I think anyone who enjoys watching the lighthearted mysteries from the 1930s and 1940s will get a kick out of "Scoop". Those out there looking for a film with "twists" or lots of sex and violence are going to be bored. (Although Johansson fiills out a swimsuit quite nicely.)





Thursday, July 15, 2010

'The Prestige' is a tale of trickery and obsession

The Prestige (2006)
Starring: Hugh Jackman, Christian Bale, Michael Caine, Scarlett Johannson, David Bowie, and Piper Perabo
Director: Christopher Nolan
Rating: Eight of Ten Stars

From the time that they first met as young magicians on the rise, Robert Angier (Jackman) and Alfred Borden (Bale) were competitors. However, their friendly competition evolves into a bitter rivalry making them fierce enemies-for-life. When Borden invents what seems to be the ultimate magic trick, Angier embarks on an obsessive quest to find its secret, over the advice of his longtime associate Cutter (Caine). Eventually, he finds his way to Nikola Tesla (Bowie) and discovers the means to best his rival once and for all.
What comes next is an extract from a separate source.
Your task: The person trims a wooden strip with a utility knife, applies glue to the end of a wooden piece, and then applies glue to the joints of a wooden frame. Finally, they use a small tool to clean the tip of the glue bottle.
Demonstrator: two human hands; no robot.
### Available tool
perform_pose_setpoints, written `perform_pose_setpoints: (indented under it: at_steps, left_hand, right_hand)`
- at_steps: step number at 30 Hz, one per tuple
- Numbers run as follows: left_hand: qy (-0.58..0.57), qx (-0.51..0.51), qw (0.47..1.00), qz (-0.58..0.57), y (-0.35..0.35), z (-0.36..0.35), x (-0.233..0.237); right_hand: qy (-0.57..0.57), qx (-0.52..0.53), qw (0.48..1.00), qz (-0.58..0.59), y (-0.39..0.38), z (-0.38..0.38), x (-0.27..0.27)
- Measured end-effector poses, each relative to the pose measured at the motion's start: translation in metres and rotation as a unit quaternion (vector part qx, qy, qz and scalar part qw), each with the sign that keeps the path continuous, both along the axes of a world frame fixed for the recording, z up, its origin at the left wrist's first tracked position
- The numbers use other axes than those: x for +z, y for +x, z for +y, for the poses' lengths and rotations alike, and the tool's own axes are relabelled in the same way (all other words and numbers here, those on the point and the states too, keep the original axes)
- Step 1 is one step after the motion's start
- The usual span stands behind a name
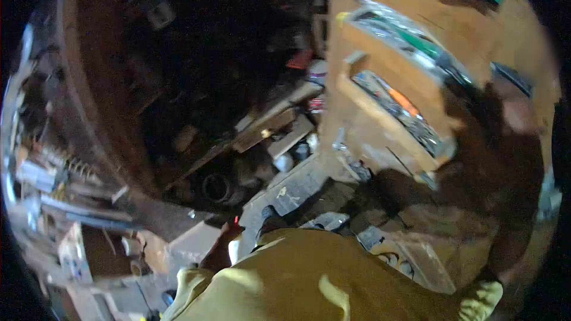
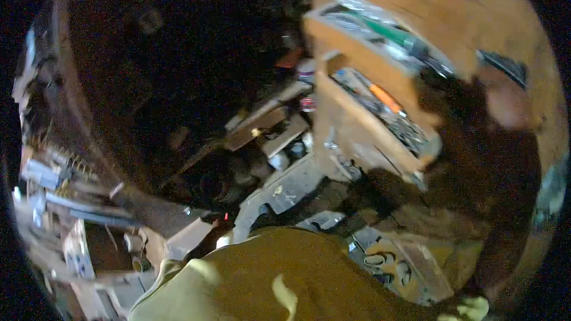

"The Prestige" is a brilliantly constructed movie that manages to tell its story in flashbacks nestled in flashbacks within flashbacks, yet the viewer never loses track of what is going on in the film. It also manages to present a cast of characters that both seem intimately familiar to the viewer as the film progresses, and who turn out to be very different than what we thought when their secrets are revealed, while evoking the sense of the late 19th century music hall circuit and the intense competiton that existed between performers for bookings.

Although the film exists mostly within the realm of the realistic, it is at its best when it introduces the weird science of Nikola Tesla--and the fantastic and twisted applications it is put to in persuit of creating the ultimate illusion. In fact, one of the film's "big reveals" that make up the climax is so twisted, and the nature of Tesla's wonder-tech so strange that I almost put this review in Terror Titans instead of here. Ultimately, though, I think it fits mostly in the mystery movie category, even if it almost defies classification.